We can get you taken care of here as quickly as possible.
Of course, Ben, appreciate you joining.
Make sure if you're in the audience,
you're following all the great speakers up here on stage.
We appreciate their time each and every Monday,
hanging out with us, giving market thoughts
and playing along for the competition.
And as Ben said there, this shouldn't be some like,
hey, I'm going to take all these trades.
This should be, you know, put some type of research with it, do your own due diligence, all that stuff. Use it as an idea point, a watch
list type of point, if anything. So make sure we cover that as well. Ben did mention one thing in
there as well to be aware of before I go over to Nick Drendel, earnings season. Earnings season is
basically a week away, honestly, if you go look
at your earnings calendar. Not this week. I mean, you do have what Delta on Wednesday this week,
Delta Airlines, Constellation Brands on Wednesday. But going into next week, all your banks start to
kick us off April 13th and 14th. So just a week from today, you're going to start getting some
bank earnings. And then of course, we'll start to see some tech creeping in as well.
ASML reporting on the 15th, which is a Wednesday.
And then Netflix, kind of the mark of tech earnings season there on April 16th.
So a week from this Thursday. Put that on your radar as well.
Nick Trendle, I want to come over to you next and see what thoughts you have.
Great, great job from you as well. Nick Trindle, I want to come over to you next and see what thoughts you have. Great, great job from you as well. I mean, DOCN, 9.56% return. You had a just under 5% average,
beat the market. Well done, Nick. I'm curious what thoughts you have to add to the conversation
today. Yeah, thanks for having me on. I think we're all probably in agreement where the easy trade is over.
That oversold bounce, everyone was getting super bearish.

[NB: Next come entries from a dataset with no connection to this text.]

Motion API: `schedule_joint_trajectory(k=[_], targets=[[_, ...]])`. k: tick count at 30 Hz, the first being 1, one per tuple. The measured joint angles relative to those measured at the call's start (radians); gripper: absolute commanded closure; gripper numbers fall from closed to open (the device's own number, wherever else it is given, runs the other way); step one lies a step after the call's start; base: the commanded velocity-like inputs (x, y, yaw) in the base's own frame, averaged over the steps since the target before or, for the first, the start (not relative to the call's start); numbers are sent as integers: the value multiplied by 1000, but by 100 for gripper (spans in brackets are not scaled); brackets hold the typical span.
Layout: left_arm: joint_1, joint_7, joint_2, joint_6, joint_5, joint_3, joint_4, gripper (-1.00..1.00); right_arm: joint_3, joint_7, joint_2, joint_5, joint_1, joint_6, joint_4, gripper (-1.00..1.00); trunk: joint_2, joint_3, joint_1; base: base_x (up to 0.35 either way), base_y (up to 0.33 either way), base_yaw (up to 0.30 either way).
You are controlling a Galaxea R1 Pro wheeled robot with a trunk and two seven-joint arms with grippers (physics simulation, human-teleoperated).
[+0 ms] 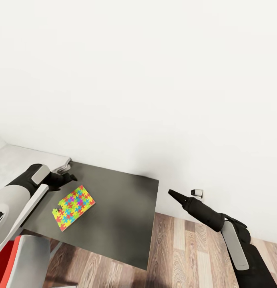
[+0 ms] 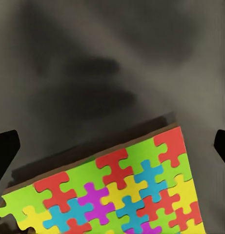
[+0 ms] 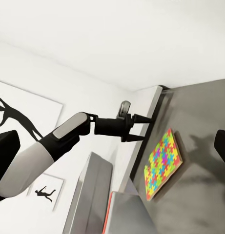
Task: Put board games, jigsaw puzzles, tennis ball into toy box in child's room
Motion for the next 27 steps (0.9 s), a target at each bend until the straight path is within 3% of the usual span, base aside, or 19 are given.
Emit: schedule_joint_trajectory(k=[7,27], targets=[[3,-29,0,-1,-1,2,1,-100,0,0,0,0,0,0,0,-100,0,-9,0,0,0,0],[6,-33,0,-35,-1,6,48,-100,0,0,-1,0,0,1,0,-100,0,-24,0,0,0,0]])
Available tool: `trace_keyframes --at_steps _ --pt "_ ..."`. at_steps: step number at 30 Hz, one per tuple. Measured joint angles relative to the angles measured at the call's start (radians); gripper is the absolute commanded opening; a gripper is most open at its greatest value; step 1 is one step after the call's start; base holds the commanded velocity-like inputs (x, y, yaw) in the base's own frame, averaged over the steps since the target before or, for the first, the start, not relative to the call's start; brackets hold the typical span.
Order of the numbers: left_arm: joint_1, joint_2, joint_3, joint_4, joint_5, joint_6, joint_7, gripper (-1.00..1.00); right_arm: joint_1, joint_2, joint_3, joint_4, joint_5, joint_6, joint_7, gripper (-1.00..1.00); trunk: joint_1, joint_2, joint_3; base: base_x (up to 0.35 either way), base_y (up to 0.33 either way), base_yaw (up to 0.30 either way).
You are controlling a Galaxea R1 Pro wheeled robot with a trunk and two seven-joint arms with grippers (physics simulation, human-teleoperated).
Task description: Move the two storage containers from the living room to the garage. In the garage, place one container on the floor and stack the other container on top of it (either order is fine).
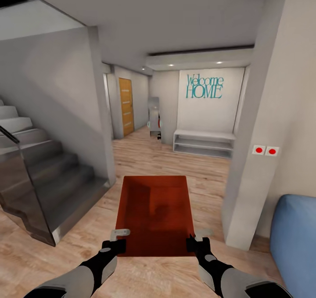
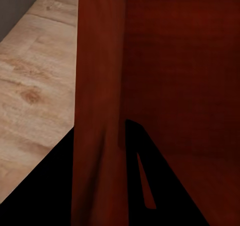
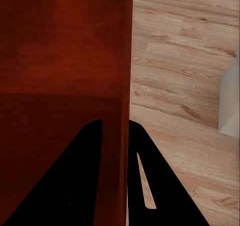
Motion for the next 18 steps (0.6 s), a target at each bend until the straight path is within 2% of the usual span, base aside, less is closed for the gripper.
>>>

We got significantly washed out.
And the only thing tricky about that is crashes come from oversold territories.
So you're way, way, way more likely to bounce than actually crash.
You're way, way, way more likely to bounce than actually crash.

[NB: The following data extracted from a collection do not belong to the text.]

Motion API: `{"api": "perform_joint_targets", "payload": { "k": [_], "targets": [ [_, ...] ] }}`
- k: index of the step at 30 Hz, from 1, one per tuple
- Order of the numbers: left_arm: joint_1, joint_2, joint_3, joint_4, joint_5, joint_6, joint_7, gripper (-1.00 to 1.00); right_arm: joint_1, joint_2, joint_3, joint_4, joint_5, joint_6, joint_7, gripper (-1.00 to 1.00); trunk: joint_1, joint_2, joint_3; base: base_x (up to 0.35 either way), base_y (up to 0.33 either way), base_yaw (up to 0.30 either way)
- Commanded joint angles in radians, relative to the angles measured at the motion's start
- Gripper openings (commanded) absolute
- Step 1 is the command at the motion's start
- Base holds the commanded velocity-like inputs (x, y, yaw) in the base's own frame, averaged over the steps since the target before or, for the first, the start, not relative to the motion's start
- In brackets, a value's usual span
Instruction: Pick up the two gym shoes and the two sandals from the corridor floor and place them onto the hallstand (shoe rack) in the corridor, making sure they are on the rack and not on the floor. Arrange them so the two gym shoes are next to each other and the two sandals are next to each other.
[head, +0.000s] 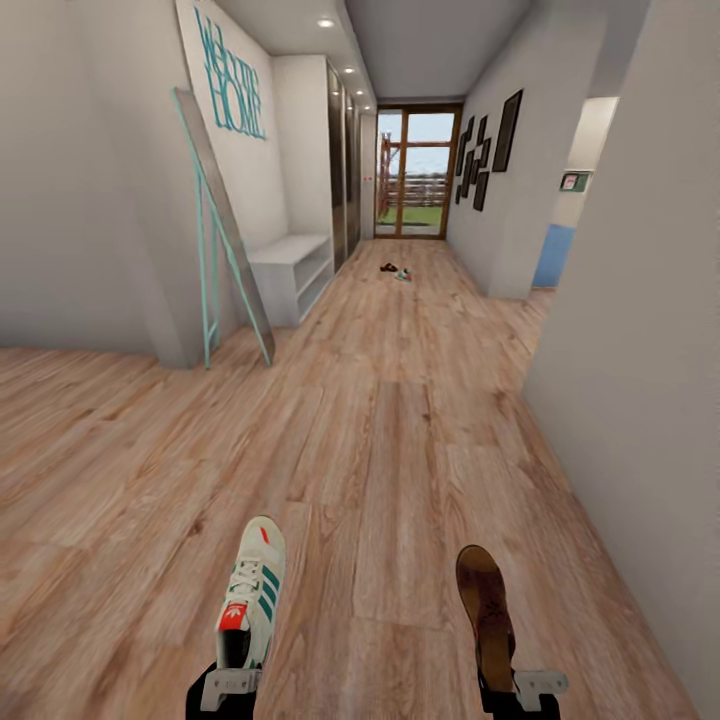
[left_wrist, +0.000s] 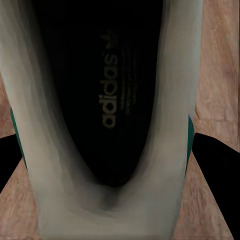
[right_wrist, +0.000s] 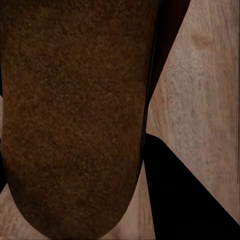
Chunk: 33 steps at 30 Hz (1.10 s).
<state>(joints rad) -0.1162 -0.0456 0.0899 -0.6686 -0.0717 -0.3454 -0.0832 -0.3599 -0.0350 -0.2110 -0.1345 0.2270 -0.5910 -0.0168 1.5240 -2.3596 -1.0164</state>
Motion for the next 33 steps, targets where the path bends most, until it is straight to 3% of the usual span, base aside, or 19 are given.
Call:
{"api": "perform_joint_targets", "payload": {
  "k": [1,22,33],
  "targets": [
    [0.000,-0.001,0.008,0.000,-0.007,-0.003,-0.009,-1.00,-0.001,0.001,-0.007,0.001,0.007,-0.003,-0.002,-1.00,-0.001,0.000,-0.001,-0.232,-0.199,0.147],
    [-0.001,0.000,0.010,0.000,-0.005,-0.003,-0.009,-1.00,-0.001,0.002,-0.007,0.001,0.007,-0.003,-0.003,-1.00,-0.001,0.000,-0.001,-0.235,-0.168,0.265],
    [0.000,0.000,0.010,0.001,-0.006,-0.002,0.005,-1.00,-0.001,0.007,-0.007,0.001,0.007,-0.003,-0.003,-1.00,-0.001,0.000,-0.001,-0.019,-0.009,0.276]
  ]
}}
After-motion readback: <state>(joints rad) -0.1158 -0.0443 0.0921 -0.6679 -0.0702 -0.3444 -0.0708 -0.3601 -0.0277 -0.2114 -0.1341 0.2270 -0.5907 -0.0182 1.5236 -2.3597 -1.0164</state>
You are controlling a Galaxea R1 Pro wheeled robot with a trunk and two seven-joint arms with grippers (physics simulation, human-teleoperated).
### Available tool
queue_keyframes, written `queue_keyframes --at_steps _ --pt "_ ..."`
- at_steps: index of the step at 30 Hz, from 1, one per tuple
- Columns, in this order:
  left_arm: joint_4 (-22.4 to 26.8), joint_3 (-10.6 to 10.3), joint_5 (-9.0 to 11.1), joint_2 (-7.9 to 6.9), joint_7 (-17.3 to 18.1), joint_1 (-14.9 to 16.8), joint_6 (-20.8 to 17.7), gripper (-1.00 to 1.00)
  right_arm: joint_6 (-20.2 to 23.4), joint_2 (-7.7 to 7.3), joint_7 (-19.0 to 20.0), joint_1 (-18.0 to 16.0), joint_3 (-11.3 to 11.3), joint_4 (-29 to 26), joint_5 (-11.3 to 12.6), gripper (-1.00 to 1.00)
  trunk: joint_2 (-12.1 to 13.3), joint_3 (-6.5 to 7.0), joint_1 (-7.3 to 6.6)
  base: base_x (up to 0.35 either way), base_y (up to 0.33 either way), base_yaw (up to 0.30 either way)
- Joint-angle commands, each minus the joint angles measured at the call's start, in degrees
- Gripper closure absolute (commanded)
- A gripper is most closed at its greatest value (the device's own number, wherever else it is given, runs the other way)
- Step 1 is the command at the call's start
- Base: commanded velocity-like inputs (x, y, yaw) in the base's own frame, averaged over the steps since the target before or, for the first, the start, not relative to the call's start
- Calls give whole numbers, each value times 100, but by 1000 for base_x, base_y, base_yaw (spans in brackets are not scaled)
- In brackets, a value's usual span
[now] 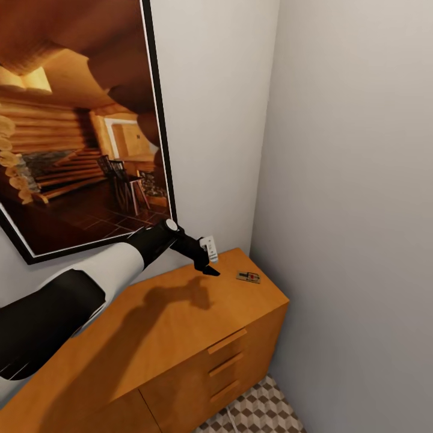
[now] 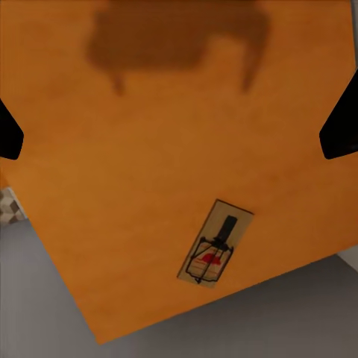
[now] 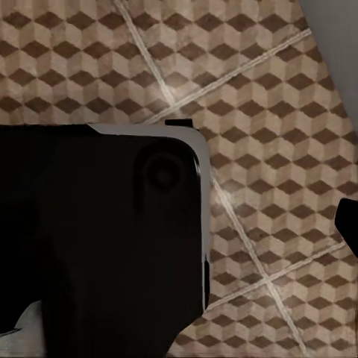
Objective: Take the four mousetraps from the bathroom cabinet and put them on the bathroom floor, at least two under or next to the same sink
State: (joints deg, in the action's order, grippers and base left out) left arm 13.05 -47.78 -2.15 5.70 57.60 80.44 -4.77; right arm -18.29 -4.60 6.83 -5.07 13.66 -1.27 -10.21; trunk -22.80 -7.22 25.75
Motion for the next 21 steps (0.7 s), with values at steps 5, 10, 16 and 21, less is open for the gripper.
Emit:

But there is that off chance that you do just actually have a panic sell-off from that point.
We had the oversold bounce.
Thursday's action was incredibly, incredibly impressive with that gap down, reversing.
Leaders are acting really, really well lately.
And we're kind of at like the do or die spot on this rally.
So taking a look at the NASDAQ,
we're just under a resistance gap that starts at 591 to 593.
You got the 200 day moving average
and kind of like the previous area of support,
right at that like 594 level on the queues.
And we could push up to that level tomorrow and then kind of see where we go from there.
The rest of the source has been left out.